Word vectors are also often called word embeddings. As well as being used to represent words, vectors can be used to represent phrases, sentences, or other sets of words, and are then more usually referred to as embeddings. A sentence embedding is a vector of numbers that represents the meaning of a sentence. As with word vectors, the distance between their embeddings gives an indication of the similarity between sentences. The table illustrates this for some examples.



Similarity
black is whiteblack is not white85%
The tank and the dive-bomber were essential to blitzkrieg
My cold water tank froze last winter
26%
the cat sat on the matthe cat sat on the carpet77%
the cat sat on the matthe cat dug its claws into my hand51%
What time did your friend go home?The cat dug its claws into my hand.5%
Will you join our club?The clock has stopped.-9%
I think you're right. I didn't think about that. I should go talk to them about it. Where is the closest Wal-Mart?
Come with me.
-1%
I'd like one more blanket.Tom worked like a madman.-1%


  • Sentences are similar if they have similar content, regardless of meaning. "Black is white" and "Black is not white" have similar content but opposite meaning.
  • A word may have several possible meanings. Content assessment may not reflect this. Use of the word "tank" with different meanings did produce some similarity.
  • Similarity scores do correspond intuitively to probable similarity of context. 
  • (The last four pairs are some Random Common Sentences from Englishinuse.net.)

Transformers

Transformers are language models that are packaged so that they take a piece of text as input and, in response, generate another piece of text as output. They can often also export their calculation weights as word vectors or sentence embeddings. They can be used for tasks including summary, explanation, and translation. They are easy to use because the input can specify what kind of output is required. For example, a transformer could be asked to summarize the text of the US Declaration of Independence or to translate it into French, and would produce a summary or a French translation accordingly.

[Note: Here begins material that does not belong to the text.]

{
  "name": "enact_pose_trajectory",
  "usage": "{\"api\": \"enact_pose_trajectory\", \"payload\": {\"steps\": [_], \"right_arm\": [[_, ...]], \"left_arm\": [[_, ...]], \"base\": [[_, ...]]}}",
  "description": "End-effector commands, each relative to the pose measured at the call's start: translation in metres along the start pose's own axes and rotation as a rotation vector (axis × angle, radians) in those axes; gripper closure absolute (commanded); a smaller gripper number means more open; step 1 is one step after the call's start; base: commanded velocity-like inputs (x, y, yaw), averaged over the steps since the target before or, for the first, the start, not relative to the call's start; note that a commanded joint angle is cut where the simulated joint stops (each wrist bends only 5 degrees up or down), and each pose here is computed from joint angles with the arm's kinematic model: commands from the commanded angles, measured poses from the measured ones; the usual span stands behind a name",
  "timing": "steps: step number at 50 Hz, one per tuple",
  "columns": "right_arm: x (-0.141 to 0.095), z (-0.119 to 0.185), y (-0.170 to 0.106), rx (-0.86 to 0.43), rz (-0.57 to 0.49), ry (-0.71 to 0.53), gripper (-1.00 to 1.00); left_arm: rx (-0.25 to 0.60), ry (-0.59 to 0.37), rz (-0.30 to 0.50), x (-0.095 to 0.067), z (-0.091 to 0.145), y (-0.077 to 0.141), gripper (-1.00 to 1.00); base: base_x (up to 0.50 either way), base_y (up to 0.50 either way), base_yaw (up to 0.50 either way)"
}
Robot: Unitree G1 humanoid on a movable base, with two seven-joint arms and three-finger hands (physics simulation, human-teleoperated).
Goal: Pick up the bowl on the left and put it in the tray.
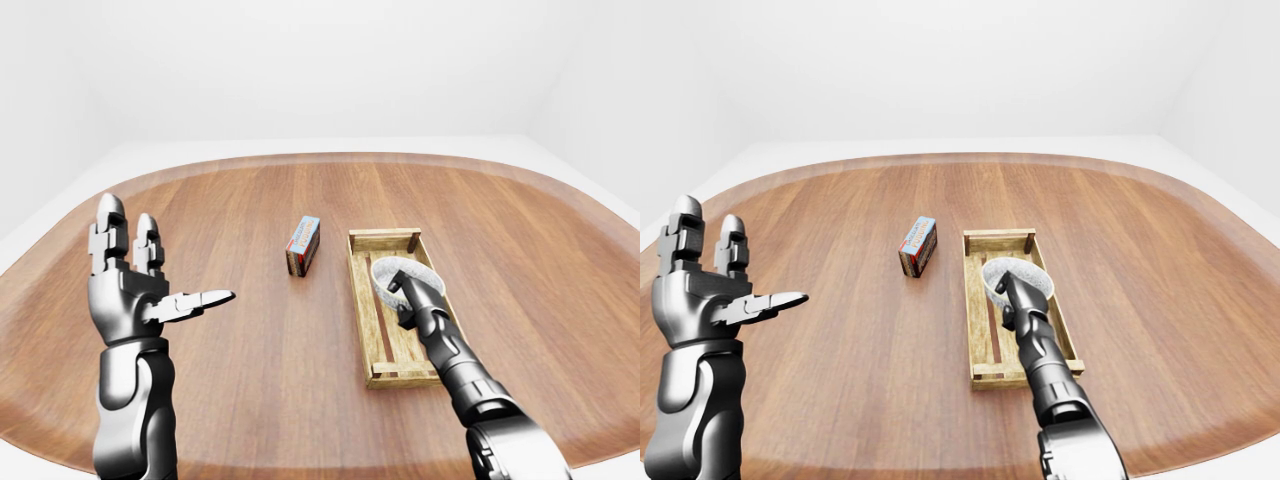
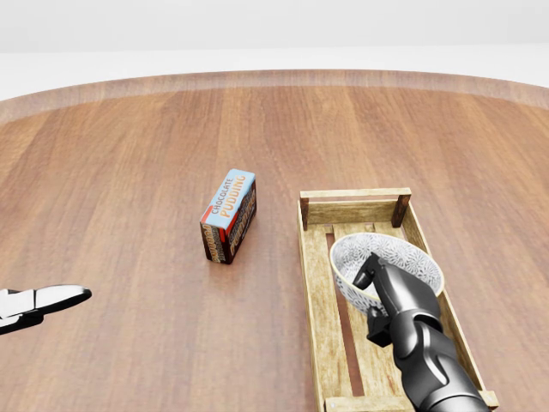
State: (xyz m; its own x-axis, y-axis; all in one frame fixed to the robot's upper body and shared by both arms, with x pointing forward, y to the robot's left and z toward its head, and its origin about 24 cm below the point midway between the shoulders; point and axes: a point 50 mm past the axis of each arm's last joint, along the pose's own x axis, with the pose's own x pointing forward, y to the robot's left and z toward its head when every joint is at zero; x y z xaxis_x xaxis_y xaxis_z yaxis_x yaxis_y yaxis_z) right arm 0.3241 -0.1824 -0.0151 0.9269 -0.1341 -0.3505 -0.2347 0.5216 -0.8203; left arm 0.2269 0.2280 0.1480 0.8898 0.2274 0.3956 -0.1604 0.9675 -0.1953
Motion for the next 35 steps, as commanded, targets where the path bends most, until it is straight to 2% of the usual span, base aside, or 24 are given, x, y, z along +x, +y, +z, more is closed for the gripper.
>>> {"api": "enact_pose_trajectory", "payload": {"steps": [1,3,5,6,22,27,35], "right_arm": [[0.0,-0.005,0.008,0.042,0.023,0.035,1.0],[0.0,-0.003,0.007,0.045,0.02,0.026,0.97],[-0.001,-0.003,0.008,0.05,0.024,0.025,-0.26],[-0.001,-0.004,0.009,0.06,0.032,0.033,-1.0],[-0.009,0.024,-0.011,0.016,0.014,-0.126,-1.0],[-0.022,0.046,-0.028,-0.052,-0.01,-0.238,-1.0],[-0.049,0.075,-0.05,-0.201,-0.044,-0.351,-1.0]], "left_arm": [[-0.002,-0.005,0.002,0.0,0.001,0.001,-1.0],[0.0,0.0,0.001,0.0,0.0,0.0,-1.0],[0.0,0.001,0.001,0.0,0.0,0.0,-1.0],[0.0,0.003,0.001,0.0,-0.001,0.0,-1.0],[0.002,0.015,-0.004,0.0,-0.004,-0.001,-1.0],[0.003,0.016,-0.008,-0.001,-0.004,-0.002,-1.0],[0.003,0.016,-0.008,-0.001,-0.004,-0.001,-1.0]], "base": [[0.0,0.0,0.0],[0.0,0.0,0.0],[0.0,0.0,0.0],[0.0,0.0,0.0],[0.0,0.0,0.0],[0.0,0.0,0.0],[0.0,0.0,0.0]]}}
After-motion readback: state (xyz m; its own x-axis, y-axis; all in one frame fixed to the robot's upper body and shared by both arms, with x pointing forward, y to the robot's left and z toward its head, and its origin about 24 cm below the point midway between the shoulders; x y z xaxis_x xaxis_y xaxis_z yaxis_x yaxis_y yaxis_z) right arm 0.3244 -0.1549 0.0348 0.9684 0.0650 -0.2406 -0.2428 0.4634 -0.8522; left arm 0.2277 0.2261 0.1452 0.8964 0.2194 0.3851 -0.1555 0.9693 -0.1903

The sentence comparison above uses embeddings from sentence-transformers/paraphrase-distilroberta-base-v1. This is a sentence-transformers model that maps sentences and paragraphs to a 768 dimensional dense vector space. GPT-3 and T5 are also transformer models.

Because they consider the context of a word or phrase, and because they are trained on very large amounts of data, the latest transformers typically produce much better results than you would expect from the similarities shown in the examples on this page.

The ability to generate, from a given piece of text, another piece of text that summarises it, expands it, translates it, or answers its questions is very powerful, but transformers do have limitations. Currently, the amount of input text that even the best of them can handle at one time is less than 2,000 words. This means that they cannot, for example, identify key topics in large bodies of text.  

Word vectors and sentence embeddings can be used for operations such as search and topic analysis on large bodies of text. Transformers give quality results on small amounts of text, while word vectors and sentence embeddings enable natural language processing at scale.